Yes, and–crucially–he’s declaring a monopoly on that con-game for those with conservative Judeo-Christian beliefs. I’d have fewer problems with it if it were a game open to everyone. For one thing, it would make it more obvious that it is indeed a con-game and not the Truth. (If everyone is allowed to declare they know what the covenant with God is all about, it becomes real obvious that no one actually knows. If only a handful of powerful men are allowed to do so, people tend to get the idea that they have some authority behind their declarations).
But the Archbishop would never allow Rastafarians, for instance, to have their own courts to celebrate their covenant with the divine.
Ack. Before the sentence “Yes, and–crucially–he’s declaring…” I meant to put quotation from the original post:
When the archbishop talks as if he has reliable knowledge of this covenant between the divine and the human, he is playing a con game.
That’s what I was responding to in my last two paragraphs.
Greetings, Serafina!
Good idea – and atheists would be able to claim that we know what nogod wants. Nogod wants girls to go to school, nogod wants Saudi Arabia to turn secular, nogod wants peace in Darfur and an end to mass rape in eastern Congo. This is written in our nogod Holy Book.

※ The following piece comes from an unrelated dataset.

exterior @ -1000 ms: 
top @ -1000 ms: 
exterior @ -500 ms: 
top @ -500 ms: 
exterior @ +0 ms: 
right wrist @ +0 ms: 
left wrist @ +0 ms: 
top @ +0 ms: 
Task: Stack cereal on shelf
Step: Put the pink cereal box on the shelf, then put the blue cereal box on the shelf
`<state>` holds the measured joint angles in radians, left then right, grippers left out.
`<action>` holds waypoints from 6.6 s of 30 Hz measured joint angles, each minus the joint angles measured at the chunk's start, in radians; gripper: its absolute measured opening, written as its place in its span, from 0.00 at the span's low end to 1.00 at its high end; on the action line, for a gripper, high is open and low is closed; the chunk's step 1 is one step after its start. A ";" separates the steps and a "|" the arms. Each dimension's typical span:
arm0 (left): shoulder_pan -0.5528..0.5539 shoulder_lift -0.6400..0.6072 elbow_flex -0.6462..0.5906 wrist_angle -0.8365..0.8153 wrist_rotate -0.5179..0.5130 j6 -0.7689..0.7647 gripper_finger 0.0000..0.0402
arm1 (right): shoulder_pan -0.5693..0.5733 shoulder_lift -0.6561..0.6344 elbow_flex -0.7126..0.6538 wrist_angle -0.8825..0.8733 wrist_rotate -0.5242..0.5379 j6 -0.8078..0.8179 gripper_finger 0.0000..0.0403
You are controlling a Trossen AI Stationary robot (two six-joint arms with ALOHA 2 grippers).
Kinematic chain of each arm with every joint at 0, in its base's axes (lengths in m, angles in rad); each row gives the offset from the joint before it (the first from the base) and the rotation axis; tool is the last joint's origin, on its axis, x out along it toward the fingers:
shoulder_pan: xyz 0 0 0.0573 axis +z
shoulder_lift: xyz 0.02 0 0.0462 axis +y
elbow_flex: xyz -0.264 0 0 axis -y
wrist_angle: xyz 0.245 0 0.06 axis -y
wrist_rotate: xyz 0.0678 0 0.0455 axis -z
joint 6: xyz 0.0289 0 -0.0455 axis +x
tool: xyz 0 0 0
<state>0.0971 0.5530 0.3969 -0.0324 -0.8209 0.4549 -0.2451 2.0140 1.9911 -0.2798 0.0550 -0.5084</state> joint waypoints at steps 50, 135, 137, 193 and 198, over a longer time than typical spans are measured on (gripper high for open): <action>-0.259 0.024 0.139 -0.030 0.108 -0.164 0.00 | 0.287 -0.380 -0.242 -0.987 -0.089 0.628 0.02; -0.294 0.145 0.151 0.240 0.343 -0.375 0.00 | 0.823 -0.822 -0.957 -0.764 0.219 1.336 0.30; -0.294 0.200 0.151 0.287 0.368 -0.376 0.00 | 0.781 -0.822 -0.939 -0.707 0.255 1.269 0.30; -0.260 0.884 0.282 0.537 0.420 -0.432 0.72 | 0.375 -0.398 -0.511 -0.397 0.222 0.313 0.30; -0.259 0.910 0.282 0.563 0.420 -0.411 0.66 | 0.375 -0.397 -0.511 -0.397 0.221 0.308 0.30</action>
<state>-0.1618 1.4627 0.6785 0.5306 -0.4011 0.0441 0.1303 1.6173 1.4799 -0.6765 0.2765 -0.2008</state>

Serafina: I would only respond that Ioz is a very funny self satisfied twat. But, that was not one of his finest hours. Although, his broader point-that devolution of the State would not lead to peace and freedom but might still be on balance better than the millions killed by centralized State power-is convincing. (Although, others on the thread pointed out the net violence might be the same-just spread among a myriad of tiny little conflicts between clans, criminal organizations, cults, gangs, and mini-states.)
Twit. She said twit.Sexist epithets not wanted, thanks.
Why not? do they offend some belief?